Your goal: Begin your copy at the line with "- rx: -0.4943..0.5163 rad" in the records below and end it at the line with "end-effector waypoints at", restating each line word for word; omit the pictures.

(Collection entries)

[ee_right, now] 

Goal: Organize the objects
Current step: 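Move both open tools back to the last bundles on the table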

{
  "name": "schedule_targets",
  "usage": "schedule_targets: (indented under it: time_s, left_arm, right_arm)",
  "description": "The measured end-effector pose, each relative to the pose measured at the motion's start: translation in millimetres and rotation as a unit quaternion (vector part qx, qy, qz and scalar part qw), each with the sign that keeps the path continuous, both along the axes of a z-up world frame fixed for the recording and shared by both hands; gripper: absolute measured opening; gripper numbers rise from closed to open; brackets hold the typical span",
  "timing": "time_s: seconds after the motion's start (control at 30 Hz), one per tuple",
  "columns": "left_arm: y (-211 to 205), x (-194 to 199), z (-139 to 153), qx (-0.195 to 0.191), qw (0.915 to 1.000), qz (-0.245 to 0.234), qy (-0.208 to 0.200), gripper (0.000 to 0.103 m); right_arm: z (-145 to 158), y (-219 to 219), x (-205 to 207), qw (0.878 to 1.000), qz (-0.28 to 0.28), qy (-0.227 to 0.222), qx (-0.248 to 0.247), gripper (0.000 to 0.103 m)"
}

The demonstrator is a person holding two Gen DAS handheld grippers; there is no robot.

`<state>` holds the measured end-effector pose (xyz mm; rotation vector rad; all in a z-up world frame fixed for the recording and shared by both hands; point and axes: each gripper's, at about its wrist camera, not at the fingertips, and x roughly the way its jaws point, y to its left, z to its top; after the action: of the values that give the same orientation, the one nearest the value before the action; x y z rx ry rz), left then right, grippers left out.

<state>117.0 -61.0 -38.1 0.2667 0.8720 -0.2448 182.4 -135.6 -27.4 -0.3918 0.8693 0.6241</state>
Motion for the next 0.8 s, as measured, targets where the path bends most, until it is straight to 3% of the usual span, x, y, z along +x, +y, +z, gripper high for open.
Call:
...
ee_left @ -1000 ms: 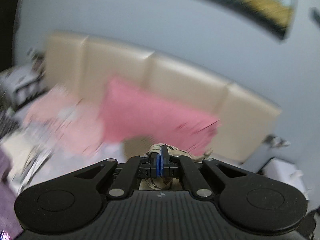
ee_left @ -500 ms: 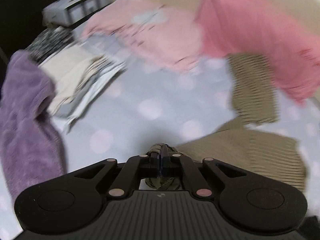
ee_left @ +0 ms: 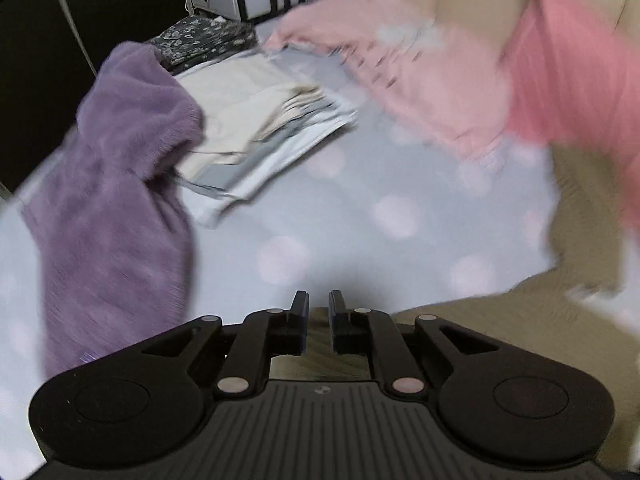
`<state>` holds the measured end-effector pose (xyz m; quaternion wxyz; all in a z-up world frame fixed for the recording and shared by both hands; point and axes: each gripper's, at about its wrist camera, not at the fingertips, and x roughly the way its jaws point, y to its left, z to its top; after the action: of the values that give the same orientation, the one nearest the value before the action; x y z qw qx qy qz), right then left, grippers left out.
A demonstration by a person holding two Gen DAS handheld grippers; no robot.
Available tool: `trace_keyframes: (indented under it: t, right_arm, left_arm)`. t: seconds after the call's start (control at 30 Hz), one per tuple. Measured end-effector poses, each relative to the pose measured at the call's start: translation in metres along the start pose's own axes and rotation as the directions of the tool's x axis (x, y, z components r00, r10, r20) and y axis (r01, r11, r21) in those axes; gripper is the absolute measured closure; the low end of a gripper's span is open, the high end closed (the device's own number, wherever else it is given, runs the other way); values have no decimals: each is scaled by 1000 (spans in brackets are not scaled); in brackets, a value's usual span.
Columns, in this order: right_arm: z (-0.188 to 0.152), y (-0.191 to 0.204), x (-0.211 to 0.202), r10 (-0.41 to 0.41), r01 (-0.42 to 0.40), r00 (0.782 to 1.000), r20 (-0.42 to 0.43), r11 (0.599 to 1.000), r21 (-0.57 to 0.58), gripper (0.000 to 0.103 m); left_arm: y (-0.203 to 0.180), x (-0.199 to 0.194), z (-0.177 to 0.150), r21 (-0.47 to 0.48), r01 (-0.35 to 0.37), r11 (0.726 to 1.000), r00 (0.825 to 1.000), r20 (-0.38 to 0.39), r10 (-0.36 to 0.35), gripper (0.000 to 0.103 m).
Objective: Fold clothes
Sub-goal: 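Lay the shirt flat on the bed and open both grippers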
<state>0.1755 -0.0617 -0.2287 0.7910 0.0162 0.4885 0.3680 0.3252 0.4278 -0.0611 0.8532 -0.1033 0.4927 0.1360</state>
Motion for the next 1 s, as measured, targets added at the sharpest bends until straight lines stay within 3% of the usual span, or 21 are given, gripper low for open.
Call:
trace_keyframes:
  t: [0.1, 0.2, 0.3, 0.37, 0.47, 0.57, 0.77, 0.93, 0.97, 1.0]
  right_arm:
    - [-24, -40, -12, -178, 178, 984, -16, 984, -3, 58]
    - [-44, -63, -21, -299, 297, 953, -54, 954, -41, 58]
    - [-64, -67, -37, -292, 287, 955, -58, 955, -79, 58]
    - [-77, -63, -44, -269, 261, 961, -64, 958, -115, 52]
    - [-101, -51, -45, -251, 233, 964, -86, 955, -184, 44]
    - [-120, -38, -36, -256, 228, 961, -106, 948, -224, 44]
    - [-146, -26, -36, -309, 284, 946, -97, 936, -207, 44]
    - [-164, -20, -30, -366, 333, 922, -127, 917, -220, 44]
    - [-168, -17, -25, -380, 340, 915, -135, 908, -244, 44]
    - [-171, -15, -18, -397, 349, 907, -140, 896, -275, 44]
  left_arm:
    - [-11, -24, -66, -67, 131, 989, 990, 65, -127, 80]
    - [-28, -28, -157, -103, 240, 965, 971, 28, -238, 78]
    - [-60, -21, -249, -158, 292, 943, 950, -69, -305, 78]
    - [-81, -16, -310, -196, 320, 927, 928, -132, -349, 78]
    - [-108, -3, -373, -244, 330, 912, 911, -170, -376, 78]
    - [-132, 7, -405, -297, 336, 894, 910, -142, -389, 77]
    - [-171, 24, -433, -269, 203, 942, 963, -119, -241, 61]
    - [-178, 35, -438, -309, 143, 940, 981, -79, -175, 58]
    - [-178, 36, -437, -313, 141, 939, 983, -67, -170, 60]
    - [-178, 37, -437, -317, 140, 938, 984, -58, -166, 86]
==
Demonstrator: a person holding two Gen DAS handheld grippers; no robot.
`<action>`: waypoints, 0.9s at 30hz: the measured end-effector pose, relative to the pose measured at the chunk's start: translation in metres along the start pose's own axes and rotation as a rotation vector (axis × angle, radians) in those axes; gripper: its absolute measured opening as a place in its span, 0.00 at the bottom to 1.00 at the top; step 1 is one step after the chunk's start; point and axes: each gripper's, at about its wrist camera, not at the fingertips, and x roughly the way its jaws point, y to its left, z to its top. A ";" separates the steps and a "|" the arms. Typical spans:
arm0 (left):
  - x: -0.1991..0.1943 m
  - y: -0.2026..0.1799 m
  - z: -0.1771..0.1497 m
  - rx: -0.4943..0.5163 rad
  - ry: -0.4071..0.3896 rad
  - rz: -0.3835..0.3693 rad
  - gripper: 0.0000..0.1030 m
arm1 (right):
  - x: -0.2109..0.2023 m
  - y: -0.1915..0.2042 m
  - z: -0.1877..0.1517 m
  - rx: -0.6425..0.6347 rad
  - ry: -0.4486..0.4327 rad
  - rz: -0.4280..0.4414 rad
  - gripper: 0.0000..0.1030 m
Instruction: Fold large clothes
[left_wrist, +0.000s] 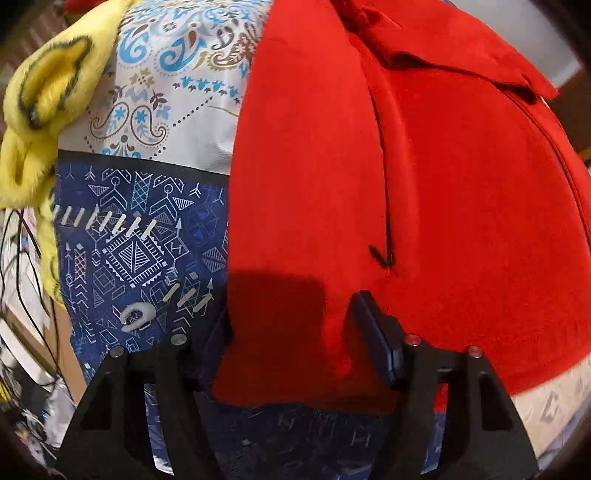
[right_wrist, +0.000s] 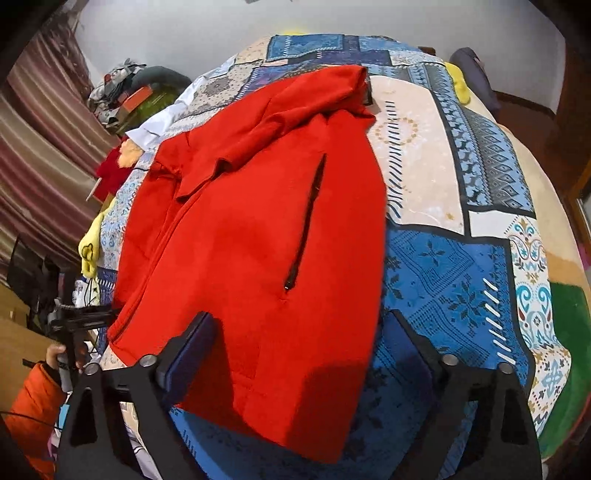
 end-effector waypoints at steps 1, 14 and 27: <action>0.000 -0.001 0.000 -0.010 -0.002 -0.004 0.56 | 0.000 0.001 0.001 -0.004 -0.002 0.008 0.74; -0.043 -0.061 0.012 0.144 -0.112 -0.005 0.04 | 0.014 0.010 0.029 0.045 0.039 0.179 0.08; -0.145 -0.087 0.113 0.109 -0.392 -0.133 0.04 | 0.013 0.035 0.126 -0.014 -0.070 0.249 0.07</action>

Answer box:
  - rx: -0.4943..0.5163 rad
  - ry: -0.4071..0.3896 rad
  - rz: -0.3835..0.3693 rad
  - gripper: 0.0000..0.1030 m
arm1 (right):
  - x: -0.2109..0.2023 m
  - y: -0.1915..0.2042 m
  - z: -0.1877..0.1517 m
  - rx: -0.6425..0.6347 rad
  - ry: -0.4486..0.4327 rad
  - rz: -0.4280..0.4414 rad
  - gripper: 0.0000..0.1030 m
Instruction: Fold large clothes
[left_wrist, +0.000s] 
[right_wrist, +0.000s] 
 end-effector waypoints at steps 1, 14 and 27: <action>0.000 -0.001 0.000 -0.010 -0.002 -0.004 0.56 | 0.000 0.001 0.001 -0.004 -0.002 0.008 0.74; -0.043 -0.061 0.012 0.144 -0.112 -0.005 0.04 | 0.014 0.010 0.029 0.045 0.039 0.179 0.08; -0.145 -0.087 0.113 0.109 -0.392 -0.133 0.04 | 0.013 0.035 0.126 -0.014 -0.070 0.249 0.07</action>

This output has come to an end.